Taken together, Dashti and colleagues present an interesting, novel and intriguing view of another part of Hedgehog signaling in humans, which has been overlooked until now, and which should be thoroughly discussed in the scientific community.
Nevertheless, numerous questions need to be answered regarding potential future therapeutic interventions:
- (i)How could we activate or stabilize the Hedgehog pathway without activating its unwanted effects in human cancerogenesis 14?
- (ii)How could we clarify the Gli code to understand the activating and repressing functionality of the Gli proteins inside the Hedgehog signaling pathway 10?
- (iii)How could we exploit the non-canonical mechanism 15 to specifically activate the Hedgehog signaling pathway to prevent senescence and its associated chronic degenerative diseases?

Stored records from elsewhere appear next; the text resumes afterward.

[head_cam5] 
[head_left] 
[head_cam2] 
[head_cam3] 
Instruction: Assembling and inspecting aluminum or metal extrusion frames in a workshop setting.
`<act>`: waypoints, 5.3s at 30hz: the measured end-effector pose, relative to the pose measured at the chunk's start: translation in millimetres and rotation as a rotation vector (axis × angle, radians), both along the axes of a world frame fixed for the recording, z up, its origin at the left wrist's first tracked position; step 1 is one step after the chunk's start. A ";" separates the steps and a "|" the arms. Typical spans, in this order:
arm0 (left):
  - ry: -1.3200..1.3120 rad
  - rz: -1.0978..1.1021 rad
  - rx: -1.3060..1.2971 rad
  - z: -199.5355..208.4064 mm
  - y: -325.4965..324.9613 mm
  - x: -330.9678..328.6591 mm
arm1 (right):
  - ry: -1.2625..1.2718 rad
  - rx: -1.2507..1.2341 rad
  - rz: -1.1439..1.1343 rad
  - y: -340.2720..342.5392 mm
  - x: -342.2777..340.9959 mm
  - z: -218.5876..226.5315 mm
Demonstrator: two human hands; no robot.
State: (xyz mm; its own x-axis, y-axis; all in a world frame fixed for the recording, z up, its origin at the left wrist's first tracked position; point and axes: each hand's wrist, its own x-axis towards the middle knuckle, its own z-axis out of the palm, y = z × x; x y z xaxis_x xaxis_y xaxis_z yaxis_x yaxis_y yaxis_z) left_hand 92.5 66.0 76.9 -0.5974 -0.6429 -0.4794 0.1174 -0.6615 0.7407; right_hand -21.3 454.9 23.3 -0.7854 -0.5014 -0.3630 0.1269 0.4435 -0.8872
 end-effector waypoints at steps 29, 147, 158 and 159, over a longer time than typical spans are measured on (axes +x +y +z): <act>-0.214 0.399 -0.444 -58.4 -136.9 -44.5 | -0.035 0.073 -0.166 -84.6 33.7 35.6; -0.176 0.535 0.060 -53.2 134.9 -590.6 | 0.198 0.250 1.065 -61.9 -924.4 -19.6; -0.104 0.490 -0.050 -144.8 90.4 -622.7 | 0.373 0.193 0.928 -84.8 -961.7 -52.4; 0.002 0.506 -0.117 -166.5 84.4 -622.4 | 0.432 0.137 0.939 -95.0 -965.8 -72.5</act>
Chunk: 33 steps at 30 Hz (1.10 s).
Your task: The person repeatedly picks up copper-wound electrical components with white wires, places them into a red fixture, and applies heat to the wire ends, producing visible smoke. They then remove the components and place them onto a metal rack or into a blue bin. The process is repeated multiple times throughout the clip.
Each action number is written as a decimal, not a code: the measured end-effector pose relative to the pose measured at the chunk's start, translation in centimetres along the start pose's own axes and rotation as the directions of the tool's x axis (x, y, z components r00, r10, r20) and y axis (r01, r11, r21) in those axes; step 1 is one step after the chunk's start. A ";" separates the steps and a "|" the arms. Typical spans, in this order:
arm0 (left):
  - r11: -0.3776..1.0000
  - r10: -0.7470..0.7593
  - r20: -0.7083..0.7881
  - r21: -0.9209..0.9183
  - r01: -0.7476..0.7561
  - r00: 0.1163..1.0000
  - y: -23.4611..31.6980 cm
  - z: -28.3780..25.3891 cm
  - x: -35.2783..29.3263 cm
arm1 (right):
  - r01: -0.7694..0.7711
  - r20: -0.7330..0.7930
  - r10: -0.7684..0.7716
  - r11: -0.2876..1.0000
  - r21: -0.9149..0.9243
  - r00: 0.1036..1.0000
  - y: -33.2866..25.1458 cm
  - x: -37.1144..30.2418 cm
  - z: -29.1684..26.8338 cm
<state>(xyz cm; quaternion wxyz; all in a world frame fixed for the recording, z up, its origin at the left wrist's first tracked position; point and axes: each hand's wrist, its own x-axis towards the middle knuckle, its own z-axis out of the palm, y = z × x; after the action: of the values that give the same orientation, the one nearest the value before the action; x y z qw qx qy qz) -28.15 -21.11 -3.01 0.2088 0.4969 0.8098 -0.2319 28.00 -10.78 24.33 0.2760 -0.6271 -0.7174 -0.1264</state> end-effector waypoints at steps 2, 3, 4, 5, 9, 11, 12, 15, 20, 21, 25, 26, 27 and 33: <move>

- (iv)Which role do the lipoprotein transfer system, as well as adipocyte compartment, play for the highly hydrophobic and sterolated Hedgehog molecules 16?
The contest is open for novel approaches and experiments to gain more insight into this sophisticated, new and unknown face of the Hedgehog signaling cascade in regenerative and reparative medicine. The hope is that this will lead to the identification of new therapeutic targets.